Controlled cortical impact (CCI), a model of focal TBI with contusion, was used to induce brain injury on post-natal day (PND) 17 juvenile rats. The histological consequence of TBI was quantified in regions of the hippocampus at post-injury day 28 (PID28) on sections stained using a variation of the Golgi-Cox staining method. Individual neuronal morphologies were digitized from the dentate gyrus (DG), CA3, and CA1 regions.
Soma area in the ipsilateral injured DG and CA3 regions of the hippocampus increased significantly at PID28 in comparison to controls. In CA1, dendritic length and dendritic branching decreased significantly in comparison to controls and the contralateral hemisphere, without change in soma area.
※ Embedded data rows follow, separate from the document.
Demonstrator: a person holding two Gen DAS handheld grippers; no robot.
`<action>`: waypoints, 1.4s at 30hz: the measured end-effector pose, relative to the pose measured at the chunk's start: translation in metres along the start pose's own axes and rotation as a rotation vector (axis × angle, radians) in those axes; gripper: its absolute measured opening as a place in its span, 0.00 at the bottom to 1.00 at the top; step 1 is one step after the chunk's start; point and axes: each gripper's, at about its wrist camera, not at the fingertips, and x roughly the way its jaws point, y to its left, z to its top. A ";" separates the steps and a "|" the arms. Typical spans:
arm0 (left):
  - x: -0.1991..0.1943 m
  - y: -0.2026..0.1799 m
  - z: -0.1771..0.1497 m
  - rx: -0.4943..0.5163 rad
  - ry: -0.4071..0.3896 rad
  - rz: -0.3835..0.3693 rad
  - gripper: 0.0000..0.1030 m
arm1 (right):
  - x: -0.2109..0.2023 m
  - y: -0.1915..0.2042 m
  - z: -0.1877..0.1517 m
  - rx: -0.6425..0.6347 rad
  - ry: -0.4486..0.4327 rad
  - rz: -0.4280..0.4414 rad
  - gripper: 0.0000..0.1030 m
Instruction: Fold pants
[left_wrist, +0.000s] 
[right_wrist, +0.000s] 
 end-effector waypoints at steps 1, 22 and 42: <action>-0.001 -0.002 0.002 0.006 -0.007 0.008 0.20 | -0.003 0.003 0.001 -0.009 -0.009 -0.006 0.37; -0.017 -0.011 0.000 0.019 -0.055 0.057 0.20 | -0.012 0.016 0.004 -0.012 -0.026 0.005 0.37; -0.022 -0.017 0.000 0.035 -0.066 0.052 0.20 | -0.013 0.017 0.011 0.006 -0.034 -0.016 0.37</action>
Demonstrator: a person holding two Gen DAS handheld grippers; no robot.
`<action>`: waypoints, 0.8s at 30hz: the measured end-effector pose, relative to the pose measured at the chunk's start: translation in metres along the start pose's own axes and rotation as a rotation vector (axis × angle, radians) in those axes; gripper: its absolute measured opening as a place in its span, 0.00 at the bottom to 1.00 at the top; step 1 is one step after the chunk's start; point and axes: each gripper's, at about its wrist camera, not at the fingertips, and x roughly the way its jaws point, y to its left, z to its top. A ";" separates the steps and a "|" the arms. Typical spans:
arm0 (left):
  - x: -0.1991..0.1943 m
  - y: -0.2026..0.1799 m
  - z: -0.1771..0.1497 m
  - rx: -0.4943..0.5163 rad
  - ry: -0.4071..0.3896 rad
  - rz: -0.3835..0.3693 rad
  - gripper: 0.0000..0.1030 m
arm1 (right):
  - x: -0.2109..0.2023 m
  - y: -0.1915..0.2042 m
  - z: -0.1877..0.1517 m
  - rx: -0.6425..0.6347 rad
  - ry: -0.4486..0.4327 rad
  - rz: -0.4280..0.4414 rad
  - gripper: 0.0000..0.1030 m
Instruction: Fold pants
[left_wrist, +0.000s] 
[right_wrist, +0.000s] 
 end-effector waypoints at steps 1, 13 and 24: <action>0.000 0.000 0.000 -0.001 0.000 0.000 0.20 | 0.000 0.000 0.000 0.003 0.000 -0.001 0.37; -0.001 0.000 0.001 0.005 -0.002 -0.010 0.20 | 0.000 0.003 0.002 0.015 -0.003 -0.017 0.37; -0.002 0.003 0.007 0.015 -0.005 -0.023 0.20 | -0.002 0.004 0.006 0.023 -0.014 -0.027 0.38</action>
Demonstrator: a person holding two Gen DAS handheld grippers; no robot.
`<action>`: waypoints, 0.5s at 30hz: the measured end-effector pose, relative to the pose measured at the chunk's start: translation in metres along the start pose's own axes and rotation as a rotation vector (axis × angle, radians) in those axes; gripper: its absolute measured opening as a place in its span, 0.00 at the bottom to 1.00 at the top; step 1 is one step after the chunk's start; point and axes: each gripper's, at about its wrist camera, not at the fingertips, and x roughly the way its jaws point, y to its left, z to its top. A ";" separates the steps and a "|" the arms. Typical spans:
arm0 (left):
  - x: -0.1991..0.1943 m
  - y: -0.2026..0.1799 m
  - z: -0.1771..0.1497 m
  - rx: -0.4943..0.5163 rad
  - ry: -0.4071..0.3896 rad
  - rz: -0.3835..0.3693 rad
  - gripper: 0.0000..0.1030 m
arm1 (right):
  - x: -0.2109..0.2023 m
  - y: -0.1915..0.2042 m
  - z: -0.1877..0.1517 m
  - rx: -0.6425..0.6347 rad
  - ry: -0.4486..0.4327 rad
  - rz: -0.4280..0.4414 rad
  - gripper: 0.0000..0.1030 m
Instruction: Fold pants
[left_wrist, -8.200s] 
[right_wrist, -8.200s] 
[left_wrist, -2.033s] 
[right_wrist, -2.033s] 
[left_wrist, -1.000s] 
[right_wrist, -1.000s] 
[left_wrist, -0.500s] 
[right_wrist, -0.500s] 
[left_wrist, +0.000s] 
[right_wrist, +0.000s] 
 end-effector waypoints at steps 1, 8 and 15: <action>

To extend the study, we examined neuronal morphology in rats with CCI at PND7. On PID28 after CCI on PND7 rats, CA1 neurons showed no injury-induced change in morphology, potentially indicating an age-dependent morphological response to injury.
Long-lasting structural alterations in hippocampal neurons of brain-injured PND17 juvenile animals, but not PND7 immature animals, suggest differential plasticity depending on age-at-injury, with potential consequences for later function.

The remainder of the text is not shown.